A layered, hybrid machine learning analytic workflow for mouse risk assessment behavior

Abstract

Accurate and efficient quantification of animal behavior facilitates the understanding of the brain. An emerging approach within machine learning (ML) field is to combine multiple ML-based algorithms to quantify animal behavior. These so-called hybrid models have emerged because of limitations associated with supervised (e.g., random forest, RF) and unsupervised (e.g., hidden Markov model, HMM) ML models. For example, RF models lack temporal information across video frames, and HMM latent states are often difficult to interpret. We sought to develop a hybrid model, and did so in the context of a study of mouse risk assessment behavior. We utilized DeepLabCut to estimate the positions of mouse body parts. Positional features were calculated using DeepLabCut outputs and were used to train RF and HMM models with equal number of states, separately. The per-frame predictions from RF and HMM models were then passed to a second HMM model layer ("reHMM").
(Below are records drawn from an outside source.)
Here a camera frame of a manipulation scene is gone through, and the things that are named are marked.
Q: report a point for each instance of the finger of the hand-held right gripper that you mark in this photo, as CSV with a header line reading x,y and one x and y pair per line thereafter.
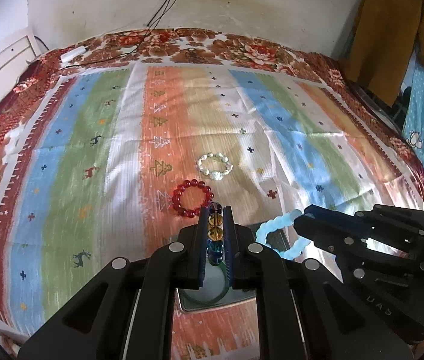
x,y
315,210
305,227

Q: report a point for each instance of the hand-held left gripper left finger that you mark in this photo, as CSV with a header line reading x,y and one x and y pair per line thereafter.
x,y
201,247

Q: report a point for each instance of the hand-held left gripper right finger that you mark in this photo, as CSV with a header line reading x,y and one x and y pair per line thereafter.
x,y
228,247

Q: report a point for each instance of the silver metal tin box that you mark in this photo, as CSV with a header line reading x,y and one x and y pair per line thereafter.
x,y
240,295

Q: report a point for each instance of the green jade bangle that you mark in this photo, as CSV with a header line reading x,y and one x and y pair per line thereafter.
x,y
204,301

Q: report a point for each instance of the red floral blanket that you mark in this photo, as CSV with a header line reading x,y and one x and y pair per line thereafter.
x,y
234,45

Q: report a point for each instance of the brown jacket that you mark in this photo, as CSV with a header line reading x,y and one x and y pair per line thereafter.
x,y
384,37

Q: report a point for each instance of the white charger adapter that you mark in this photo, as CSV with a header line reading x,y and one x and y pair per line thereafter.
x,y
73,54

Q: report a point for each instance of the white headboard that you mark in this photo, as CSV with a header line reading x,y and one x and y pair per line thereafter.
x,y
1,63

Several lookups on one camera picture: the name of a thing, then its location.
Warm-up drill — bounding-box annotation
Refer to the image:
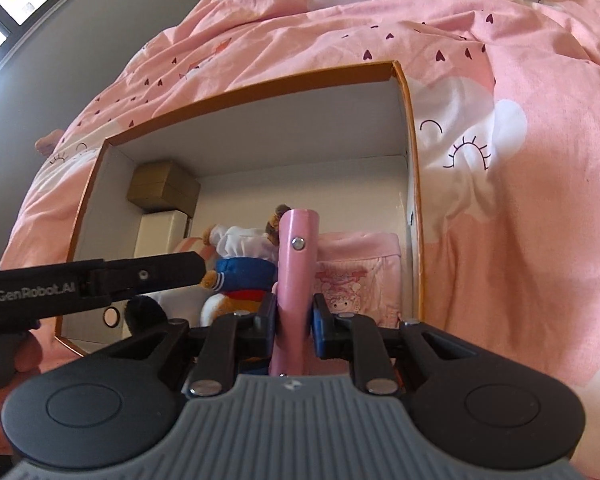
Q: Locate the pink striped white plush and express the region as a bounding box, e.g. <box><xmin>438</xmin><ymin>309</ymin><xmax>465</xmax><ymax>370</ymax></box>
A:
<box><xmin>172</xmin><ymin>237</ymin><xmax>216</xmax><ymax>261</ymax></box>

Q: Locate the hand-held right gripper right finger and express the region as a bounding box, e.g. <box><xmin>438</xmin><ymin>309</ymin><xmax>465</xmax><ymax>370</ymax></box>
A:
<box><xmin>311</xmin><ymin>292</ymin><xmax>473</xmax><ymax>395</ymax></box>

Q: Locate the bear plush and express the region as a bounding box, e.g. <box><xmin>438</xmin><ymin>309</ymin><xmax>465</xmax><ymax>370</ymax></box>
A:
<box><xmin>202</xmin><ymin>204</ymin><xmax>283</xmax><ymax>261</ymax></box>

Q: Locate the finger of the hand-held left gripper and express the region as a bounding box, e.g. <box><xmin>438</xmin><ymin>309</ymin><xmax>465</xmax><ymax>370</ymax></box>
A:
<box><xmin>82</xmin><ymin>251</ymin><xmax>207</xmax><ymax>307</ymax></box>

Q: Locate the person's left hand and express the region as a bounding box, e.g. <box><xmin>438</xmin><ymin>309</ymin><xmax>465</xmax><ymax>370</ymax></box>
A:
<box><xmin>0</xmin><ymin>332</ymin><xmax>45</xmax><ymax>466</ymax></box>

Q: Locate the long white box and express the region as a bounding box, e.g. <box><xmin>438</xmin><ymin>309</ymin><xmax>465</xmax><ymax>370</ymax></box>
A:
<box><xmin>132</xmin><ymin>210</ymin><xmax>191</xmax><ymax>261</ymax></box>

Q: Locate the pink snap-button case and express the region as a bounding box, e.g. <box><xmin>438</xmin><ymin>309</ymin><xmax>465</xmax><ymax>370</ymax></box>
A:
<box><xmin>269</xmin><ymin>209</ymin><xmax>321</xmax><ymax>378</ymax></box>

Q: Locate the white plush with black ear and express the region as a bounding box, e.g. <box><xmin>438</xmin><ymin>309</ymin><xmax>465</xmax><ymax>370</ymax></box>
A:
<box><xmin>102</xmin><ymin>285</ymin><xmax>211</xmax><ymax>336</ymax></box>

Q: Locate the orange cardboard box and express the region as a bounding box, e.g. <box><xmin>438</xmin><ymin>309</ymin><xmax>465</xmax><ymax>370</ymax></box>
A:
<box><xmin>54</xmin><ymin>60</ymin><xmax>425</xmax><ymax>358</ymax></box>

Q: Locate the small brown cardboard box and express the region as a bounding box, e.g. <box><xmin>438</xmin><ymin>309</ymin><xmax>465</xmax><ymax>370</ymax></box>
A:
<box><xmin>126</xmin><ymin>160</ymin><xmax>202</xmax><ymax>211</ymax></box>

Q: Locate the pink printed blanket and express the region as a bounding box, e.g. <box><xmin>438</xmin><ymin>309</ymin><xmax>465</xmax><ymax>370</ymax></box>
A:
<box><xmin>0</xmin><ymin>0</ymin><xmax>600</xmax><ymax>480</ymax></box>

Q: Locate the pilot plush with blue cap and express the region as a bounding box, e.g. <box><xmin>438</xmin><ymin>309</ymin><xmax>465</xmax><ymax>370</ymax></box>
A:
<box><xmin>200</xmin><ymin>257</ymin><xmax>277</xmax><ymax>331</ymax></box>

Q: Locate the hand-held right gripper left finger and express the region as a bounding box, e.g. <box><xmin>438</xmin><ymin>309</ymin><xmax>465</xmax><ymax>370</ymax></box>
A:
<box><xmin>105</xmin><ymin>294</ymin><xmax>280</xmax><ymax>397</ymax></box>

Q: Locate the pink printed tissue pack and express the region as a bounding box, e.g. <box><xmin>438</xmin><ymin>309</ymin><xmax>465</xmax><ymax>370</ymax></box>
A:
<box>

The outputs of the reHMM layer showed improved interpretability over the initial HMM output. Finally, we combined predictions from RF and HMM models with selected positional features to train a third HMM model ("reHMM+"). This reHMM+ layered hybrid model unveiled distinctive temporal and human-interpretable behavioral patterns. We applied this workflow to investigate risk assessment to trimethylthiazoline and snake feces odor, finding unique behavioral patterns to each that were separable from attractive and neutral stimuli. We conclude that this layered, hybrid ML workflow represents a balanced approach for improving the depth and reliability of ML classifiers in chemosensory and other behavioral contexts.

Significance Statement

In this study, we integrate two widely-adopted machine learning (ML) models, random forest and hidden Markov model, to develop a layered, hybrid ML-based workflow. Our workflow not only overcomes the intrinsic limitations of each model alone, but also improves the depth and reliability of ML models. Implementing this analytic workflow unveils distinctive and dynamic mouse behavioral patterns to chemosensory cues in the context of mouse risk assessment behavioral experiments. This study provides an efficient and interpretable analytic strategy for the quantification of animal behavior in diverse experimental settings.